# importing csv data to ipad



## jonin (Mar 3, 2009)

hello guys,

im in a bit of a pickle...

my boss has just bought an ipad 16GB..

we are using windows systems at work...and we have an access database that has all our contacts etc.
all he wants is to have the people he regularly contacts during the day on the ipad.

on the ipad there is a contacts icon...i assume this links to your mail etc...he just wants to use it to go p for peter..."oh theres peters number."

i exported numbers and contacts off my access db as a mac csv file...but dont know how to import it. i was reading that you use csv lite to import it....but also read that this wont import data into contacts only thunderbird etc.

but i thought i would try it anyway, so i installed csv lite...which does not run.

is there anyway i can do this without manually entering all the data as there is a lot...or is there a better app i can use for his needs.

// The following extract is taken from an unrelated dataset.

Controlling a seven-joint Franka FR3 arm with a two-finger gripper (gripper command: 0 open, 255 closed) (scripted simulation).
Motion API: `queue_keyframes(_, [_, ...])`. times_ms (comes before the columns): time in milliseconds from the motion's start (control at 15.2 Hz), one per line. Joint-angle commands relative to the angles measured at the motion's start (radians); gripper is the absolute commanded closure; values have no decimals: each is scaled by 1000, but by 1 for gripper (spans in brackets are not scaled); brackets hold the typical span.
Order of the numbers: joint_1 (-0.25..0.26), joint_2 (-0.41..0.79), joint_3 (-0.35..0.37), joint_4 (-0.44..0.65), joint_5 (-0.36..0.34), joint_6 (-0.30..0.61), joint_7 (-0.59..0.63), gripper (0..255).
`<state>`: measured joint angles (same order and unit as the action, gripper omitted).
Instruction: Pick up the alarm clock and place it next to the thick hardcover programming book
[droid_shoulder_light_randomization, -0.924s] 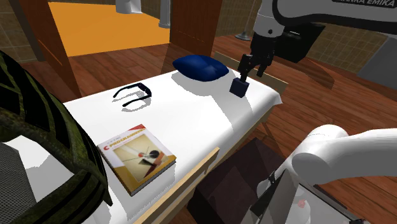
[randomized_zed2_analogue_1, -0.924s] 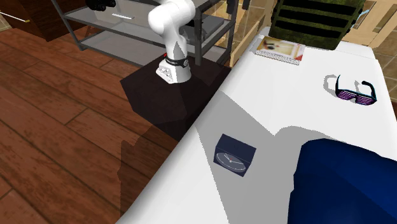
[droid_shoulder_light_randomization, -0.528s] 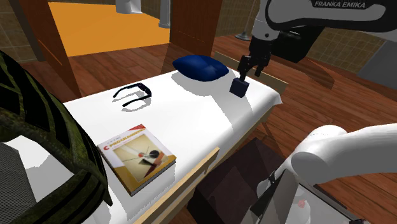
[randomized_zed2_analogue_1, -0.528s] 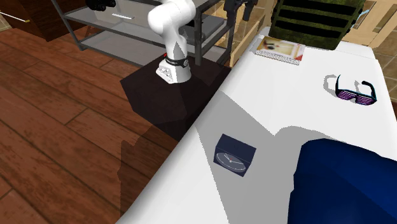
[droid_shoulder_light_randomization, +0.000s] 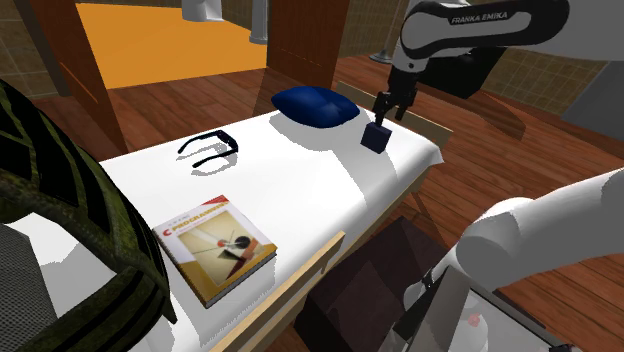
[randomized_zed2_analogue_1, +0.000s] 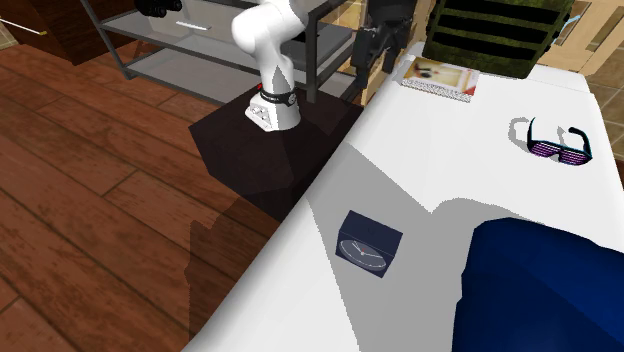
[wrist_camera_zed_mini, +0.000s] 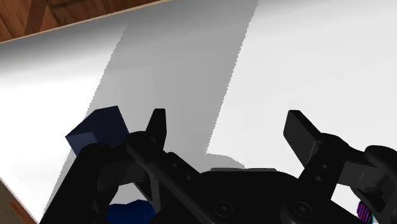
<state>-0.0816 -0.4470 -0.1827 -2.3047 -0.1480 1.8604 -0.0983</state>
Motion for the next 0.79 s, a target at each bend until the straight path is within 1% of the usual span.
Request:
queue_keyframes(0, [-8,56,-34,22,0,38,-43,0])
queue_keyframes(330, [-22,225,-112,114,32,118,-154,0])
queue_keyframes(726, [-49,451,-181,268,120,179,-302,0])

any help please please please...with a cherry on top!!!


----------



## jonin (Mar 3, 2009)

somebody please help me


----------



## jonin (Mar 3, 2009)

anybody got an idea...please


----------



## Go The Power (Mar 5, 2007)

What happens when you try and run the app?

It says that it should work on an iPad

CSV Lite for iPhone, iPod touch, and iPad on the iTunes App Store


----------